Later, Steve Guggenheimer, cvp of Microsoft’s Developer Platform Evangelism group, talked about the growing universe of Windows 8 apps and how the Windows ecosystem provides symmetry for app builders across client, device, server and cloud, and showed an array of popular apps for consumers and business including “Temple Run: Brave,” Twitter, Foursquare, LINE, Adobe Illustrator and more.
Parker showcased a broad range of devices and demonstrated how the Windows platform and services work seamlessly across screens: “Windows Phone 8. Park demonstrated the recently announced Nokia Lumia 925, which features advanced lens technology and next-generation imaging software to capture clearer, sharper pictures and video, including the best low-light images.”
Update 06/06: Video showing off new Start button added below:
Update 06/08: Lebond explained Windows 8.1 “portrait-mode” and also talked up some previously disclosed Windows 8.1 features, such as the Metrofied PC Settings, more versatile Snap options and touch-keyboard autosuggestion improvements as making smaller-screen Windows 8 devices workable.

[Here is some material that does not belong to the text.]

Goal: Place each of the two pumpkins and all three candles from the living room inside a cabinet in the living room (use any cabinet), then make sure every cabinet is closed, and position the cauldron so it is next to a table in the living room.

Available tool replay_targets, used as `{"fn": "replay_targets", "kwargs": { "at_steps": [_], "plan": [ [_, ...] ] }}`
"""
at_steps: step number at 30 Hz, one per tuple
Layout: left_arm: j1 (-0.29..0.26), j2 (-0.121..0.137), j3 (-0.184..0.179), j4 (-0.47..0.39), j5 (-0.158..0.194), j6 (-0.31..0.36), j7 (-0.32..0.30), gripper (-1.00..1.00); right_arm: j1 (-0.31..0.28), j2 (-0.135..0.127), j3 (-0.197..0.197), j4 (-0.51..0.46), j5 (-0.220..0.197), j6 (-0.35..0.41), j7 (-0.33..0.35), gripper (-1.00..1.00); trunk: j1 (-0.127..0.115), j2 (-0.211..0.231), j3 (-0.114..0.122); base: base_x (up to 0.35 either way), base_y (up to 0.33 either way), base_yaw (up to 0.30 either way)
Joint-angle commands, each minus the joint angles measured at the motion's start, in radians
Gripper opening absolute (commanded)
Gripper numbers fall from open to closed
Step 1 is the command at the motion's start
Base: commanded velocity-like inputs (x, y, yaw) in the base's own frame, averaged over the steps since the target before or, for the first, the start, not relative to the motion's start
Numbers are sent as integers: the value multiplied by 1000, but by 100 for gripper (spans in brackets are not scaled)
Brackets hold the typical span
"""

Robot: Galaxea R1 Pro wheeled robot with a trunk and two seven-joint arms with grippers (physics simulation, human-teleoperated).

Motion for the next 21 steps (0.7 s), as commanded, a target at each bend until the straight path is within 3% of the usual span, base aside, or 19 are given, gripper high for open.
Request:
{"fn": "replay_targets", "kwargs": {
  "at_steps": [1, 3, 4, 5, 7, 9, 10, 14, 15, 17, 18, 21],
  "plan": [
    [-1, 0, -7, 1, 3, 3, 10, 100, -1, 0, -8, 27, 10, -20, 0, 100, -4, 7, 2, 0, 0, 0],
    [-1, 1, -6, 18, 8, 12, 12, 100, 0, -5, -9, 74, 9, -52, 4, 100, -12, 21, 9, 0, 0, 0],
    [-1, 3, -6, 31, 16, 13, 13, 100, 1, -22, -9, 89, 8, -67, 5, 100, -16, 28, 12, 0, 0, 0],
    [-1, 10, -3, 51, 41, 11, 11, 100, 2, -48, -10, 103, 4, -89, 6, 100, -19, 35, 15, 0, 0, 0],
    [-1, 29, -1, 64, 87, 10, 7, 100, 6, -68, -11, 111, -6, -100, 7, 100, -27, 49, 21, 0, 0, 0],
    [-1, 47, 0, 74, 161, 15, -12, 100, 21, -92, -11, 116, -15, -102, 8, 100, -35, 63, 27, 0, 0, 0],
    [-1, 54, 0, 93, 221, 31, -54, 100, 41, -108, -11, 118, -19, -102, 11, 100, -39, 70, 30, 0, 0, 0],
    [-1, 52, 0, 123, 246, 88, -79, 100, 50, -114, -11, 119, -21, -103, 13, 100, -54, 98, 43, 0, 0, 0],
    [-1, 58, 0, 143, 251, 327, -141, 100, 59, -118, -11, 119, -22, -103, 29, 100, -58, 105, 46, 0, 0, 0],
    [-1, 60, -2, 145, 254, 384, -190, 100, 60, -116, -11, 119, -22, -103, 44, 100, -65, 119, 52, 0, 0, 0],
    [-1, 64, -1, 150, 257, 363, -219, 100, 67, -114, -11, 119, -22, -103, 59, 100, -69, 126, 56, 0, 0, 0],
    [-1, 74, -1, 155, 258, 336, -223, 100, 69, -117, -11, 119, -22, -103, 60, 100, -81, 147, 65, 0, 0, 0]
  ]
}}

- “(W)e did some work in Windows 8.1 to have portrait-specific Start screen layouts that work much better. All of the apps that are in the box actually work just as well in portrait mode as they work in landscape.”
- “We did some work at the device interface level around edge detection and things like that to make it easier to have smaller bezels on these devices so that OEMs and folks who build devices like this could build exactly the kinds of devices they want, and Windows 8.1 will be great on them.”
- That’s good news for anyone who has been frustrated when trying to use their Surface RT or Pro — or other Windows 8 or Windows RT tablets — in portrait mode to no avail.